Advanced Computing in the Age of AI | Friday, March 29, 2024

Orchestrating Simulations on a Formula 1 CFD Cluster with Grid Engine 

Sports and advanced scale computing have teamed up for well over a decade, but in possibly no sport does HPC play a more central, competitive role than in the potboiler world of Formula One auto racing. CFD simulations are run on massive clusters throughout F1 race weekends, simulations that seek the slightest aerodynamic edge to eke out an extra scintilla of speed for vehicles moving at up to 220 miles per hour.

Finding ways to go faster matters not only to the outcome of races, which are roughly 190 miles long and are usually won by 10 seconds or less. It also applies to pre-race qualifying sessions, which dictate where cars start races, including the prestigious pole position. In fact, in a legendary 1997 qualifying session known to all F1 “anoraks,” the three fastest cars finished within a thousandth of a second of each other.

With such close margins of victory, HPC mod/sim can make a decisive difference.
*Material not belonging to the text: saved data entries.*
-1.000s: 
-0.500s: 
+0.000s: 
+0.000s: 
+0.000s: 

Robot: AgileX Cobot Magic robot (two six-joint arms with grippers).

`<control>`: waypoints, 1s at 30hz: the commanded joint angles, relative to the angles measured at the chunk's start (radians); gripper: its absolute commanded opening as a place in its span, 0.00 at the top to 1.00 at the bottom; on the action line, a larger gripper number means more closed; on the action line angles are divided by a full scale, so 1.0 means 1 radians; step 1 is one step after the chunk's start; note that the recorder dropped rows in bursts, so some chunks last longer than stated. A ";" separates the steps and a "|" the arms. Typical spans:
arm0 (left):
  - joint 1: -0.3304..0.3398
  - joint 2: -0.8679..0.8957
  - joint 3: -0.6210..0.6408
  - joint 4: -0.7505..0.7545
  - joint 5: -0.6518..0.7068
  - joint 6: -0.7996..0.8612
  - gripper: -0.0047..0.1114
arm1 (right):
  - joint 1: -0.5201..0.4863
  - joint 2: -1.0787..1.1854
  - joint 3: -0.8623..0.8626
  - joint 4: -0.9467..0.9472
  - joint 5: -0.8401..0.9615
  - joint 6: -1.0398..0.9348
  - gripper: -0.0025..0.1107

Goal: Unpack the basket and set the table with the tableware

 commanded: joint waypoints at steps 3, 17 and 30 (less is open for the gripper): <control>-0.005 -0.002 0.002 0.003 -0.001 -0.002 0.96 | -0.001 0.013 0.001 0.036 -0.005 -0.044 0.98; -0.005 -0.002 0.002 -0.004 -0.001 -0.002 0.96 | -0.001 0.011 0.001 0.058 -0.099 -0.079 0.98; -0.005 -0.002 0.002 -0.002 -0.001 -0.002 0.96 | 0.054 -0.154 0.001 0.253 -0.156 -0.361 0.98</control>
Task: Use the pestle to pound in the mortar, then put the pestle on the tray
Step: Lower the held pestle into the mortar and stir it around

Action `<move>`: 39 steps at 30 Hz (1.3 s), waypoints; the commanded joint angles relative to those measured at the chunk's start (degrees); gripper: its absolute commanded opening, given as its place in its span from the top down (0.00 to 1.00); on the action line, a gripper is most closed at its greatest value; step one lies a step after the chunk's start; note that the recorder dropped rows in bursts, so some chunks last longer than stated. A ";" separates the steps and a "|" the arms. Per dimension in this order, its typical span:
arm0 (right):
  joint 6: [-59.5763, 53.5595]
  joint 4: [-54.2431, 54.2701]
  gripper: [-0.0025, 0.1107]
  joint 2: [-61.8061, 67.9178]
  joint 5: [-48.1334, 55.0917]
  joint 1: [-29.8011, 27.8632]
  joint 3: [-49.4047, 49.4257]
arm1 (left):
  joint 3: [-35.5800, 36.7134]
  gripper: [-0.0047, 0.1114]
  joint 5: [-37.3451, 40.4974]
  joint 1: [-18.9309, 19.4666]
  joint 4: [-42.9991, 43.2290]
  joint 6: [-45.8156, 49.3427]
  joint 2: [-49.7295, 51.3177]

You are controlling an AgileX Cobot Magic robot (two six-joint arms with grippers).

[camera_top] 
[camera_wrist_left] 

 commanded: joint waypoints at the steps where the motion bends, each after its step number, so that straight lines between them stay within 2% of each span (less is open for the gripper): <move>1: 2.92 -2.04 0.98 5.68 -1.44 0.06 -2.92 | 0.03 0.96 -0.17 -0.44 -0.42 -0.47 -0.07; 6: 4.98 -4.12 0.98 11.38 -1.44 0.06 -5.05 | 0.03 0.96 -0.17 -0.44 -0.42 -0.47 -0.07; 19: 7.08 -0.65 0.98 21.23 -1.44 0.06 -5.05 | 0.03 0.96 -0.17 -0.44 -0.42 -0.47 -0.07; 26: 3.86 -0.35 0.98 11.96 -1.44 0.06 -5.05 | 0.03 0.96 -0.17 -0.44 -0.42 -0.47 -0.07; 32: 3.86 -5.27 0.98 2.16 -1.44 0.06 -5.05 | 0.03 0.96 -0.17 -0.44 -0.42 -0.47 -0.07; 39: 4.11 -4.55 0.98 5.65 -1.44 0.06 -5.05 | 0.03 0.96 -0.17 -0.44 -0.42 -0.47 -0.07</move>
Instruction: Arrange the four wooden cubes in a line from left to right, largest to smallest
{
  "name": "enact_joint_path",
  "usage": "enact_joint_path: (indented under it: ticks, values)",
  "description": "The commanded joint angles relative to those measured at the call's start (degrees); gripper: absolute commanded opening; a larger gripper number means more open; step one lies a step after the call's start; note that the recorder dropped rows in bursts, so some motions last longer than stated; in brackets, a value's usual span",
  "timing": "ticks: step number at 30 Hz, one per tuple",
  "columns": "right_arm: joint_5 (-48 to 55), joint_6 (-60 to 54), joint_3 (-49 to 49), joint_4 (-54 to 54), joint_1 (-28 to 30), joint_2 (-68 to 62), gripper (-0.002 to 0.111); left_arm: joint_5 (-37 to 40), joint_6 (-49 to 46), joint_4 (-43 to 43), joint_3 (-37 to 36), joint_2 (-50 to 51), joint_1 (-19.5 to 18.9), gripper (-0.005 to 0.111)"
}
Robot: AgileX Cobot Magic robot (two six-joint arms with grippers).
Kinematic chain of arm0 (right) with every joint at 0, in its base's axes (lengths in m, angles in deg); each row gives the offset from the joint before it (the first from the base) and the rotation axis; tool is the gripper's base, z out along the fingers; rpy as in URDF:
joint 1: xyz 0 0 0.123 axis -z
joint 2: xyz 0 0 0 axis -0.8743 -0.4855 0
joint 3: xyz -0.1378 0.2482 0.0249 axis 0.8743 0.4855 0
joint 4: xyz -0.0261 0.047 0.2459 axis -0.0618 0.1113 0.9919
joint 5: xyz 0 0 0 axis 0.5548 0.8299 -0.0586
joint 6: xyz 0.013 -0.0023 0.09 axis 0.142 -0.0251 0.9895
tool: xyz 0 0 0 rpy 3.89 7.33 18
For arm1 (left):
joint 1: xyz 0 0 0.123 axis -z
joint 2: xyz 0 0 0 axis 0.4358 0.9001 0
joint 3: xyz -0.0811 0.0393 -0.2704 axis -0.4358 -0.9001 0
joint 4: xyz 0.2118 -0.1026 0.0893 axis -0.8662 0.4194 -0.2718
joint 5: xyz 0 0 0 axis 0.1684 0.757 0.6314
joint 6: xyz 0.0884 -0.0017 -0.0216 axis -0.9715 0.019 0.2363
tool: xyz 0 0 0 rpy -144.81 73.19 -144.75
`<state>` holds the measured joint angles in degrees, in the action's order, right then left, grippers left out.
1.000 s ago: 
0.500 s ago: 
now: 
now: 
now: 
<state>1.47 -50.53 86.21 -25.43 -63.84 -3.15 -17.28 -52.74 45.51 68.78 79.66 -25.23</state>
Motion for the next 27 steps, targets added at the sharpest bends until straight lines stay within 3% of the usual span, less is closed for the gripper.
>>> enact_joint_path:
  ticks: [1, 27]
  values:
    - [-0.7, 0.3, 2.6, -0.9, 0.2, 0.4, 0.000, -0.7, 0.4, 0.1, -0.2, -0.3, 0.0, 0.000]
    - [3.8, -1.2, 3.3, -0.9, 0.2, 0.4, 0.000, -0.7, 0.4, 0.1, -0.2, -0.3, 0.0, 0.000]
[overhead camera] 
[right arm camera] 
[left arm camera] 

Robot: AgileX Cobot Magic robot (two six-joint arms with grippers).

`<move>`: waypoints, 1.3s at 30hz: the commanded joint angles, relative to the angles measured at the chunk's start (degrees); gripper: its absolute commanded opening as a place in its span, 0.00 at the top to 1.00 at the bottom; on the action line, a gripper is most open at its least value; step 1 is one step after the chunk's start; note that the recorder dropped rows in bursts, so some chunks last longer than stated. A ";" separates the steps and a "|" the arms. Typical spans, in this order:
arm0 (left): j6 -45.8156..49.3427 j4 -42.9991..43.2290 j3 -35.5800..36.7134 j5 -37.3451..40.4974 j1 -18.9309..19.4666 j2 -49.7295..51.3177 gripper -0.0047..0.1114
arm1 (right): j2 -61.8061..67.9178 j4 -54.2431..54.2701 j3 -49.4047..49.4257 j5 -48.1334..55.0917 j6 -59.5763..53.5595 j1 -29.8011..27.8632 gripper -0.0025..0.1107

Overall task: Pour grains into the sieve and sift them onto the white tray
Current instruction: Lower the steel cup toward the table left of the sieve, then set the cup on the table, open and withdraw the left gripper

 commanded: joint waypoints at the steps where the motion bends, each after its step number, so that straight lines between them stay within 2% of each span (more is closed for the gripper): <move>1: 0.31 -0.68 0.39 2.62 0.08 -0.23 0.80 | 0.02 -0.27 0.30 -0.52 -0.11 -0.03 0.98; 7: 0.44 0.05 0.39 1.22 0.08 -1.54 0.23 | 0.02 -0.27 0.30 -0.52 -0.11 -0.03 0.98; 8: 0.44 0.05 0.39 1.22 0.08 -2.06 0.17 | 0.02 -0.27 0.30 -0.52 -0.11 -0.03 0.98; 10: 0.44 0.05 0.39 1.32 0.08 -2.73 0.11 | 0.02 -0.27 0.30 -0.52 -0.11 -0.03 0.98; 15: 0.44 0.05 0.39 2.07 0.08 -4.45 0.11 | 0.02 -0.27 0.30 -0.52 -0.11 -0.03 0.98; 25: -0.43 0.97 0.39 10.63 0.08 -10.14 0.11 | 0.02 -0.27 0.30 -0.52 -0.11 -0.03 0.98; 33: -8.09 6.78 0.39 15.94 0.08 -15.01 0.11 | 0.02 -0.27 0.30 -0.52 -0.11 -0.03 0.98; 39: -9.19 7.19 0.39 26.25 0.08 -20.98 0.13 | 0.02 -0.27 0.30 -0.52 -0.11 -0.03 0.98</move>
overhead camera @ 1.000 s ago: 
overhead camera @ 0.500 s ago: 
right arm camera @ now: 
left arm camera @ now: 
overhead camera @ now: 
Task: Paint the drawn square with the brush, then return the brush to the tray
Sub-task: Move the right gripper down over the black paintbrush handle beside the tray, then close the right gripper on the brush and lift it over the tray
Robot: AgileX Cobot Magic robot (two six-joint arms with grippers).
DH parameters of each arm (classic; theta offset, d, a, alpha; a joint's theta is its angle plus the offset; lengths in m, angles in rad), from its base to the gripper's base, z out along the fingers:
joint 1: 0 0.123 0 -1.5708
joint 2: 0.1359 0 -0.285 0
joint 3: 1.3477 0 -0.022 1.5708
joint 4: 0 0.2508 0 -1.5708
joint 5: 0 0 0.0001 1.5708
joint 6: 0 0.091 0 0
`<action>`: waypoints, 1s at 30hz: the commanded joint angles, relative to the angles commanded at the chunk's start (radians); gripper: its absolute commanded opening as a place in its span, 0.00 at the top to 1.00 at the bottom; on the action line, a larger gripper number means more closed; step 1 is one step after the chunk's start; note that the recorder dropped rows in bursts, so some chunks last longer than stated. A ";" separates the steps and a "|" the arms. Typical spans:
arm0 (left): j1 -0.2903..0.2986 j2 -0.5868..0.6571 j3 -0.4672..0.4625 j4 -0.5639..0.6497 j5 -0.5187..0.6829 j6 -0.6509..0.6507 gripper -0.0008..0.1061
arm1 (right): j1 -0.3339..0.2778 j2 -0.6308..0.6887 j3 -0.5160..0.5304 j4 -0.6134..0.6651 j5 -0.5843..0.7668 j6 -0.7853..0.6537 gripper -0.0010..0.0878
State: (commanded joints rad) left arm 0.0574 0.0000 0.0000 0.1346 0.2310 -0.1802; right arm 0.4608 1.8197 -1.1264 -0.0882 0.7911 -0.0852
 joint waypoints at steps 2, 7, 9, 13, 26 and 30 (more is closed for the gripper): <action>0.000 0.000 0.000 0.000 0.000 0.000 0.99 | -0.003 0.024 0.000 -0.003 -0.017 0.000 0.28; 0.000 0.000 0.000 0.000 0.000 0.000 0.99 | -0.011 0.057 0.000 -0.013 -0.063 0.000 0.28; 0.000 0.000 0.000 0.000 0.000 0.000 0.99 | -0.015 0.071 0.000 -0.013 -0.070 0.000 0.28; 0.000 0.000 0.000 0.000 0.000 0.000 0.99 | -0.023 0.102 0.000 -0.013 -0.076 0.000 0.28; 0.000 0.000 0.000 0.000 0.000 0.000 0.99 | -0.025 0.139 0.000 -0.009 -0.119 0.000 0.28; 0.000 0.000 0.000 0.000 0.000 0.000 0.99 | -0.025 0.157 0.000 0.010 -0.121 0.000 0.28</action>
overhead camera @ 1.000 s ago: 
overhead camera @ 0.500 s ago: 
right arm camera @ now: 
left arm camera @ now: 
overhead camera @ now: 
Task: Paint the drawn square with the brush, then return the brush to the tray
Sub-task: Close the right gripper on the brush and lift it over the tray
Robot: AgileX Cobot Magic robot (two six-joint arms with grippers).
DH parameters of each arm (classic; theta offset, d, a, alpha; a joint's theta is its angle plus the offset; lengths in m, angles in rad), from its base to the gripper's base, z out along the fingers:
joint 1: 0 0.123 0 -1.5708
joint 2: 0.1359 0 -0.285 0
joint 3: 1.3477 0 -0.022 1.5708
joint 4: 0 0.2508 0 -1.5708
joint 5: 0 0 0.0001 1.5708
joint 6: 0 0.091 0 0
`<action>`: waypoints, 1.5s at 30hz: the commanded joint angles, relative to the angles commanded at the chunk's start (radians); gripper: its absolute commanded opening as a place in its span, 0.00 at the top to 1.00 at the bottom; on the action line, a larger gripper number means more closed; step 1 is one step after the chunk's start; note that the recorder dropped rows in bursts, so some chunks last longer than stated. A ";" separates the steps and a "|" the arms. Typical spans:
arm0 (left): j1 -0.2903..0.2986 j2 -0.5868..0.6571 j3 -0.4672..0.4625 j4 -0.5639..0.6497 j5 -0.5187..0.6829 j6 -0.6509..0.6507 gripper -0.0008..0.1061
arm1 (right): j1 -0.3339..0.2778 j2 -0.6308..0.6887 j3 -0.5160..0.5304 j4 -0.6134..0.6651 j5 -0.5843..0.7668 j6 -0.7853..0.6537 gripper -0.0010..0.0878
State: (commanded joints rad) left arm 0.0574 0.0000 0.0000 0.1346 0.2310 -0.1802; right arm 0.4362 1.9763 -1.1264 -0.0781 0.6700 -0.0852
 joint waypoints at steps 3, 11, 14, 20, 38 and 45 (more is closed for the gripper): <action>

Add to this the fact that FIA (Fédération Internationale de l'Automobile), the F1 governing body, restricts all 22 Formula One teams to a limited amount of floating point operations of HPC compute per eight week reporting period, placing a premium on the most efficient utilization of teams’ computing resources and focusing compute time on the highest priority, time-critical simulations.

For the Sahara Force India Formula One Team, its 7000-core, 30-TFLOPS AMD-based CFD cluster is about more than running simulations that generate actionable adjustments to its car. It’s also about cluster management so that mod/sim computing is completed on time and within the compute time restrictions allowed by FIA, including documentation of cluster use.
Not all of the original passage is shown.